Exercise goal:
The entries are to be given back verbatim; no picture is to be copied.

Provided information:

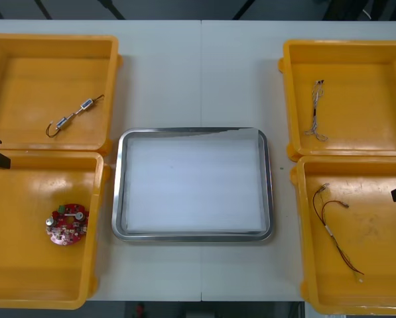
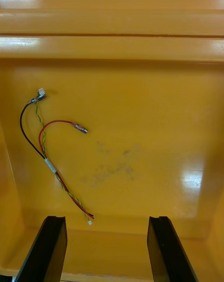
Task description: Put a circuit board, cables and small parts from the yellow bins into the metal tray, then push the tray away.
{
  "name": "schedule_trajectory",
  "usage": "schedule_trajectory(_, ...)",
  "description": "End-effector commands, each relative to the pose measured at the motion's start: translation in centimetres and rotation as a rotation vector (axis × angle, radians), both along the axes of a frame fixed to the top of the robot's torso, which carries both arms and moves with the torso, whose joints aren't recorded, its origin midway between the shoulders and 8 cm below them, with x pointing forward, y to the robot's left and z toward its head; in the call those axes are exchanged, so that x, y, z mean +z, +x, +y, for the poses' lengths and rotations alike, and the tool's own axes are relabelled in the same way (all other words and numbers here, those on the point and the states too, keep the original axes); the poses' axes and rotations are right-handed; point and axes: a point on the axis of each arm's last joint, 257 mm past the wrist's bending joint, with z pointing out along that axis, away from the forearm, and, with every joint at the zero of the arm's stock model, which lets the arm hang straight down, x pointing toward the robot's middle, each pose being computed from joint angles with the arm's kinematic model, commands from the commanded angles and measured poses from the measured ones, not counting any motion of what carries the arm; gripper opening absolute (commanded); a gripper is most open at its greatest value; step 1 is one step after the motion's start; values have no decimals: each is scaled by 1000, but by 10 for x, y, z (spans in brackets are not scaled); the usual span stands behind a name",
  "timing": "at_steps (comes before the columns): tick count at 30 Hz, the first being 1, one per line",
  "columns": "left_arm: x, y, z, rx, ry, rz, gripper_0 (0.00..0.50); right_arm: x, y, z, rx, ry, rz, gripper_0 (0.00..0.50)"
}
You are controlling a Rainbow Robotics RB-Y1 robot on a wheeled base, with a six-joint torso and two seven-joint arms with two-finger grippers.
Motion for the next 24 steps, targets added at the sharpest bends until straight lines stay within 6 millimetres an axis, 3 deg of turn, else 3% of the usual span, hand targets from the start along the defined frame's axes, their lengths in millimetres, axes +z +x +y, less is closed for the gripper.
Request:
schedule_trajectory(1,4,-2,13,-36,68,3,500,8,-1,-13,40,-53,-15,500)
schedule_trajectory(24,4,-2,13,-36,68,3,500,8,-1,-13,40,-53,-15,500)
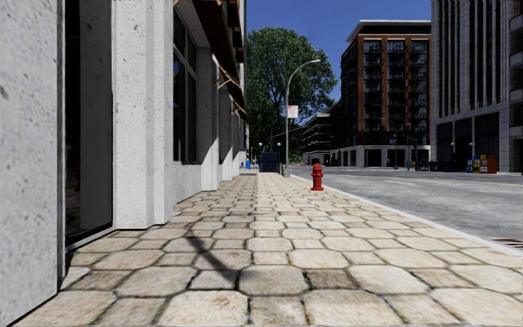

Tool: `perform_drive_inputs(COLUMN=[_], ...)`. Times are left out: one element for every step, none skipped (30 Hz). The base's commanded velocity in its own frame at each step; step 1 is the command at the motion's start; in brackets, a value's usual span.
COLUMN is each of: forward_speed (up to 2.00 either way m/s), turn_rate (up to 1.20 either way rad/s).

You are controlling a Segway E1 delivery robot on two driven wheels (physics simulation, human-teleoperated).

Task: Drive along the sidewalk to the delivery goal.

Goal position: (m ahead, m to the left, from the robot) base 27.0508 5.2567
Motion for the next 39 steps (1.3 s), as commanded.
perform_drive_inputs(forward_speed=[2.00,2.00,2.00,2.00,2.00,2.00,2.00,2.00,2.00,2.00,2.00,2.00,2.00,2.00,2.00,2.00,2.00,2.00,2.00,2.00,2.00,2.00,2.00,2.00,2.00,2.00,2.00,2.00,2.00,2.00,2.00,2.00,2.00,2.00,2.00,2.00,2.00,2.00,2.00], turn_rate=[0.00,0.00,0.00,0.00,0.00,0.00,0.00,0.00,0.00,0.00,0.00,0.00,0.00,0.00,0.00,0.00,0.00,0.00,0.00,0.00,0.00,0.00,0.00,0.00,0.00,0.00,0.00,0.00,0.00,0.00,0.00,0.00,0.00,0.00,0.00,0.00,0.00,0.00,0.00])
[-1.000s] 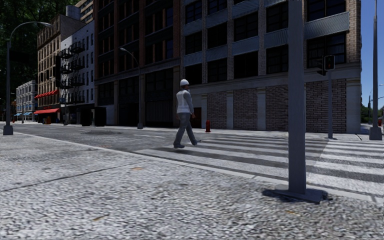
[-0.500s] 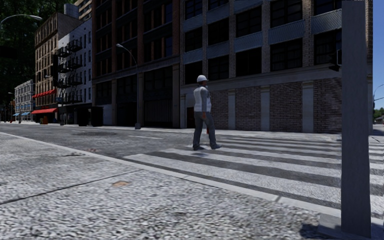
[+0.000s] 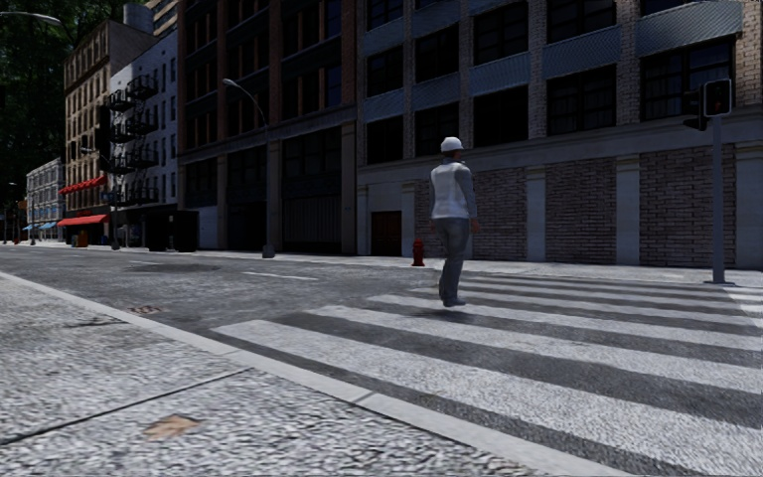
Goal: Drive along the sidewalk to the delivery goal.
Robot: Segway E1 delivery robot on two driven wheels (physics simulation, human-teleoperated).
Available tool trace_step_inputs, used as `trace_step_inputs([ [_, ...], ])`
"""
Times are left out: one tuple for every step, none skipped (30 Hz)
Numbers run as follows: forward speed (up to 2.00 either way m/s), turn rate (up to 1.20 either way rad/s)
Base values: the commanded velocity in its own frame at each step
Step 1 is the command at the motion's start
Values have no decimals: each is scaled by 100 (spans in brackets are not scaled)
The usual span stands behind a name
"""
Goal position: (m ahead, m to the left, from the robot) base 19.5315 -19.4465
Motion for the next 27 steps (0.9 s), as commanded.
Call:
trace_step_inputs([
  [155, 0],
  [155, 0],
  [155, 0],
  [155, -1],
  [155, -1],
  [155, -4],
  [155, -8],
  [154, -13],
  [154, -13],
  [154, -24],
  [154, -31],
  [154, -34],
  [154, -34],
  [154, -34],
  [154, -34],
  [153, -35],
  [153, -35],
  [153, -35],
  [153, -35],
  [152, -35],
  [152, -35],
  [152, -35],
  [152, -35],
  [152, -35],
  [152, -35],
  [152, -35],
  [152, -35],
])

Exercise solution:
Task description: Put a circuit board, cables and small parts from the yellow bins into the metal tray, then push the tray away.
{
  "name": "schedule_trajectory",
  "usage": "schedule_trajectory(_, ...)",
  "description": "End-effector commands, each relative to the pose measured at the motion's start: translation in centimetres and rotation as a rotation vector (axis × angle, radians), both along the axes of a frame fixed to the top of the robot's torso, which carries both arms and moves with the torso, whose joints aren't recorded, its origin midway between the shoulders and 8 cm below them, with x pointing forward, y to the robot's left and z toward its head; in the call those axes are exchanged, so that x, y, z mean +z, +x, +y, for the poses' lengths and rotations alike, and the tool's own axes are relabelled in the same way (all other words and numbers here, those on the point and the states too, keep the original axes); the poses' axes and rotations are right-handed; point and axes: a point on the axis of each arm's last joint, 257 mm past the wrist's bending joint, with z pointing out along that axis, away from the forearm, and, with every joint at the zero of the arm's stock model, which lets the arm hang straight down, x pointing toward the robot's middle, each pose being computed from joint angles with the arm's kinematic model, commands from the commanded angles and measured poses from the measured ones, not counting any motion of what carries the arm; gripper opening absolute (commanded); a gripper is most open at its greatest value; step 1 is one step after the motion's start; values have no decimals: each is scaled by 1000, but by 10 for x, y, z (spans in brackets are not scaled); the usual span stands behind a name",
  "timing": "at_steps (comes before the columns): tick count at 30 Hz, the first being 1, one per line",
  "columns": "left_arm: x, y, z, rx, ry, rz, gripper_0 (0.00..0.50); right_arm: x, y, z, rx, ry, rz, gripper_0 (0.00..0.50)"
}
You are controlling a Rainbow Robotics RB-Y1 robot on a wheeled base, with a six-joint torso and two seven-joint arms with two-finger grippers.
Motion for the next 24 steps, targets added at the sharpest bends until straight lines stay within 6 millimetres an axis, 3 deg of turn, else 3% of the usual span, hand targets from the start along the defined frame's axes, their lengths in millimetres, axes +z +x +y, less is closed for the gripper.
Request:
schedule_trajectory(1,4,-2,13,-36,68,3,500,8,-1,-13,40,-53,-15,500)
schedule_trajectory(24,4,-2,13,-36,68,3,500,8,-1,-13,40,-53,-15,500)

Tool: `perform_drive_inputs(COLUMN=[_], ...)`. Times are left out: one element for every step, none skipped (30 Hz). The base's commanded velocity in its own frame at each step; step 1 is the command at the motion's start; in brackets, a value's usual span.
COLUMN is each of: forward_speed (up to 2.00 either way m/s), turn_rate (up to 1.20 either way rad/s).

You are controlling a Segway E1 delivery robot on two driven wheels (physics simulation, human-teleoperated).

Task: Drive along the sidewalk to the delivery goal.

Goal position: (m ahead, m to the left, from the robot) base 27.0508 5.2567
Motion for the next 39 steps (1.3 s), as commanded.
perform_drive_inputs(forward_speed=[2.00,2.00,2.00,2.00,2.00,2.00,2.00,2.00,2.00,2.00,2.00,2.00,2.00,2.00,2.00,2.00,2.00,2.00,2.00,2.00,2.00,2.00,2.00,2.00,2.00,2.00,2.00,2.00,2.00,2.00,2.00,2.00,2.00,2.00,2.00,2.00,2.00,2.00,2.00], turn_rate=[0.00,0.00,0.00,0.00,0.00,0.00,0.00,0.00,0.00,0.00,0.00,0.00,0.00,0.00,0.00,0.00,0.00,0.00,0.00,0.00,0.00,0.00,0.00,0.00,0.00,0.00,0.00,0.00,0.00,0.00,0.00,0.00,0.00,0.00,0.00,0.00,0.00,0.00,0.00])
[-1.000s] 
[-0.500s] 
[+0.000s] 
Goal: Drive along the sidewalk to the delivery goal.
Robot: Segway E1 delivery robot on two driven wheels (physics simulation, human-teleoperated).
Available tool trace_step_inputs, used as `trace_step_inputs([ [_, ...], ])`
"""
Times are left out: one tuple for every step, none skipped (30 Hz)
Numbers run as follows: forward speed (up to 2.00 either way m/s), turn rate (up to 1.20 either way rad/s)
Base values: the commanded velocity in its own frame at each step
Step 1 is the command at the motion's start
Values have no decimals: each is scaled by 100 (spans in brackets are not scaled)
The usual span stands behind a name
"""
Goal position: (m ahead, m to the left, from the robot) base 19.5315 -19.4465
Motion for the next 27 steps (0.9 s), as commanded.
Call:
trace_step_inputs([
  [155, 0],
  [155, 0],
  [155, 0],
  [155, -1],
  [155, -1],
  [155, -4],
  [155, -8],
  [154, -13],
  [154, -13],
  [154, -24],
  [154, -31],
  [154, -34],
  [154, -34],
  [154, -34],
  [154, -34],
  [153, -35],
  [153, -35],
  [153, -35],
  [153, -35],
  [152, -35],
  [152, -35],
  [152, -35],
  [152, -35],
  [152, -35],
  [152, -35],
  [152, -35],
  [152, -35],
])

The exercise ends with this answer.